Healthy Food, Healthier Futures Project

339 E. Liberty St.
Suite 300
Ann Arbor, Michigan 48104
There’s more than one way to help save a planet, and Mike Garfield, director of the Ecology Center in Ann Arbor, has had a hand in most of them. In his 20-year career, he has seen once-radical ideas such as recycling become commonplace and has persuaded communities to consider land use in new ways. Today, Garfield and his Ecology Center team continue their work to preserve our ecosystem for future generations.
Michigan Nightlight: What does being a leader mean to you?

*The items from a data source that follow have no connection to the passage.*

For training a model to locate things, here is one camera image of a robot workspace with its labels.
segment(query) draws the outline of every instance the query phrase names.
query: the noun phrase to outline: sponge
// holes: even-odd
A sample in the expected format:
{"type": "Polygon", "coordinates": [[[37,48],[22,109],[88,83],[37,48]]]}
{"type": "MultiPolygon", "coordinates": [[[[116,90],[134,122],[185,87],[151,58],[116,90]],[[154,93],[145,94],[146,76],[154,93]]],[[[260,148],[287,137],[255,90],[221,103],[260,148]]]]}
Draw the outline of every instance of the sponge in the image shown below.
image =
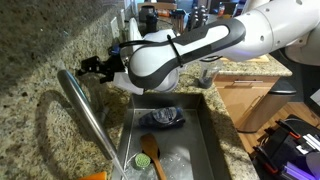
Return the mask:
{"type": "Polygon", "coordinates": [[[107,180],[107,172],[103,171],[100,173],[92,174],[83,178],[79,178],[78,180],[107,180]]]}
{"type": "Polygon", "coordinates": [[[146,168],[149,166],[151,159],[144,153],[139,153],[134,158],[138,168],[146,168]]]}

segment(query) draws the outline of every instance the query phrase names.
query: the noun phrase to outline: electrical cable
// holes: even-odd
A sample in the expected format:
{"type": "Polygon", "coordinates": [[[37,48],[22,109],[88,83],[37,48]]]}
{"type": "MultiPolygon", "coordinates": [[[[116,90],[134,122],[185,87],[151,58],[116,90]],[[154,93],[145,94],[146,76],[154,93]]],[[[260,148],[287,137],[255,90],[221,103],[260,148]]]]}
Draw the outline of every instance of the electrical cable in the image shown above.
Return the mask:
{"type": "Polygon", "coordinates": [[[207,58],[205,58],[205,59],[209,59],[209,58],[214,58],[214,59],[211,59],[211,60],[209,60],[209,61],[205,61],[205,60],[201,59],[201,60],[199,60],[199,61],[201,61],[201,62],[213,62],[213,61],[219,60],[219,59],[222,58],[222,57],[223,57],[223,56],[211,56],[211,57],[207,57],[207,58]]]}
{"type": "Polygon", "coordinates": [[[154,41],[147,41],[147,40],[135,40],[135,41],[127,41],[119,44],[120,48],[127,47],[127,46],[135,46],[135,45],[145,45],[145,44],[152,44],[155,43],[154,41]]]}

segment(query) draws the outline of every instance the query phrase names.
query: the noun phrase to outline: bottle
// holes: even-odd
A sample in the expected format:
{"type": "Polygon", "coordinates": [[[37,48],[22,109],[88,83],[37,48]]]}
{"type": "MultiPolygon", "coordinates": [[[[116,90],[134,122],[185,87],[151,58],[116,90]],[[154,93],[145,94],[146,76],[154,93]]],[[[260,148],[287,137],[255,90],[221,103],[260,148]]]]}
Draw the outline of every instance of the bottle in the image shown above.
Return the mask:
{"type": "Polygon", "coordinates": [[[244,5],[246,4],[246,0],[240,0],[237,4],[236,9],[234,10],[233,17],[239,16],[242,14],[242,11],[244,9],[244,5]]]}
{"type": "Polygon", "coordinates": [[[225,9],[224,4],[222,2],[220,2],[219,11],[218,11],[218,17],[222,17],[222,15],[224,14],[224,9],[225,9]]]}
{"type": "Polygon", "coordinates": [[[139,119],[141,127],[168,128],[181,127],[186,122],[180,107],[166,107],[156,109],[139,119]]]}
{"type": "Polygon", "coordinates": [[[147,33],[157,32],[157,16],[154,13],[149,13],[146,16],[146,31],[147,33]]]}

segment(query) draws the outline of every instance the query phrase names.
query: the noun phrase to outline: black strap
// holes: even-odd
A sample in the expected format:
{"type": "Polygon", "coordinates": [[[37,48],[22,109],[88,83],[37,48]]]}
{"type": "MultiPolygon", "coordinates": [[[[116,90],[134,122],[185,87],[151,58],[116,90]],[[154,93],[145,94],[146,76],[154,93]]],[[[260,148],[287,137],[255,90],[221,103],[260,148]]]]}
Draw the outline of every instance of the black strap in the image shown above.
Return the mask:
{"type": "Polygon", "coordinates": [[[183,64],[182,64],[182,57],[180,56],[180,54],[179,54],[179,52],[178,52],[177,48],[174,46],[174,43],[173,43],[173,41],[172,41],[172,39],[171,39],[171,36],[170,36],[169,34],[167,35],[167,38],[168,38],[168,42],[170,43],[170,45],[171,45],[171,47],[172,47],[172,49],[173,49],[174,53],[175,53],[175,54],[176,54],[176,56],[177,56],[177,60],[178,60],[178,63],[179,63],[179,65],[180,65],[180,67],[183,67],[183,64]]]}
{"type": "Polygon", "coordinates": [[[127,46],[134,46],[134,45],[144,45],[144,44],[152,44],[155,43],[153,41],[147,40],[135,40],[135,41],[127,41],[119,44],[120,48],[127,47],[127,46]]]}

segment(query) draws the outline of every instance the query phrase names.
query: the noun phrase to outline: spatula handle
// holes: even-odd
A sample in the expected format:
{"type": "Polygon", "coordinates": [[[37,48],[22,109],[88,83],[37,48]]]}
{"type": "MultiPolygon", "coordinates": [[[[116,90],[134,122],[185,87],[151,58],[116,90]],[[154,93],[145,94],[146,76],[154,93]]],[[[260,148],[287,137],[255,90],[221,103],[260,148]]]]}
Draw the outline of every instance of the spatula handle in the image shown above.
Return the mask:
{"type": "Polygon", "coordinates": [[[167,180],[167,177],[164,174],[164,171],[162,169],[162,166],[161,166],[159,160],[158,159],[156,159],[156,160],[154,159],[153,162],[154,162],[154,165],[155,165],[155,168],[156,168],[156,171],[157,171],[159,179],[160,180],[167,180]]]}

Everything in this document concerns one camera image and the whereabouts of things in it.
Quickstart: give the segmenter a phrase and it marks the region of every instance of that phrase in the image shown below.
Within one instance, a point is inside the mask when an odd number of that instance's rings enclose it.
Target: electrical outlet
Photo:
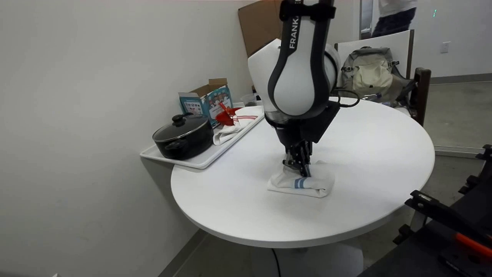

Ecology Center Director Mike Garfield: I think leaders let people in the group be as effective and creative as they possibly can be while keeping the group focused on a common goal. I think that every human being has innate creativity and talent that should be brought forward and expressed whether in an organization, a business, a family or a community. And, I think leaders need to apply a soft touch to keep groups together and focused on moving forward, but they need to enable and empower folks in the group to be as effective and creative as they possibly can. At some point leaders need to get out of way and let groups do what they do best, and leaders need to help keep groups focused.
 
What is your dream for kids?
I believe all kids need the opportunity to live a happy, healthy life, and the issues I work on and the Ecology Center works on, if they are unchecked, can degrade children’s health, whether through exposure to lead, air and water pollution, to toxic chemicals, to bad food, to other environmental threats. We need to live in a world where we try to address some of the major determinants of poor health, such as toxic chemicals in products and stuff that is all around us in our daily life.
When you look a little closer at environmental issues or environmental health issues, when you look at those issues and the real impact of them, they show up in kids’ ability to read, their ability to be creative and to function in the world...

I want to see Detroit and Michigan get to a place where those environmental determinants of poor health are gone and kids are able to grow up in an environment where they can do everything. I have a four-year-old boy at home, so I think about these things. I think every single day as a parent. You put so much energy and love into the basics of your child’s growing up: their education and how they treat other people. Most people take for granted those environmental determinants, or think someone else has got to take care of those problems.
 
Just by their very nature environmental problems are large-scale concerns that most people believe are just what we live with: “I grew up with them, and they must be being managed to some degree by somebody.” The law in the U.S. about toxic chemicals has not been updated in 35 years; that doesn’t serve kids and communities – it doesn’t even serve the businesses that make stuff that is regulated by it. We’re dealing with an extremely complex set of problems, and we need an integrated and holistic set of solutions to them. It’s not an easy problem to solve and I hope that our community, state and country can continue to make progress and much faster progress over the years to come as my child grows up and makes his way in the world.
 
What is one concrete thing that could be done to improve the environment for social sector work in Michigan?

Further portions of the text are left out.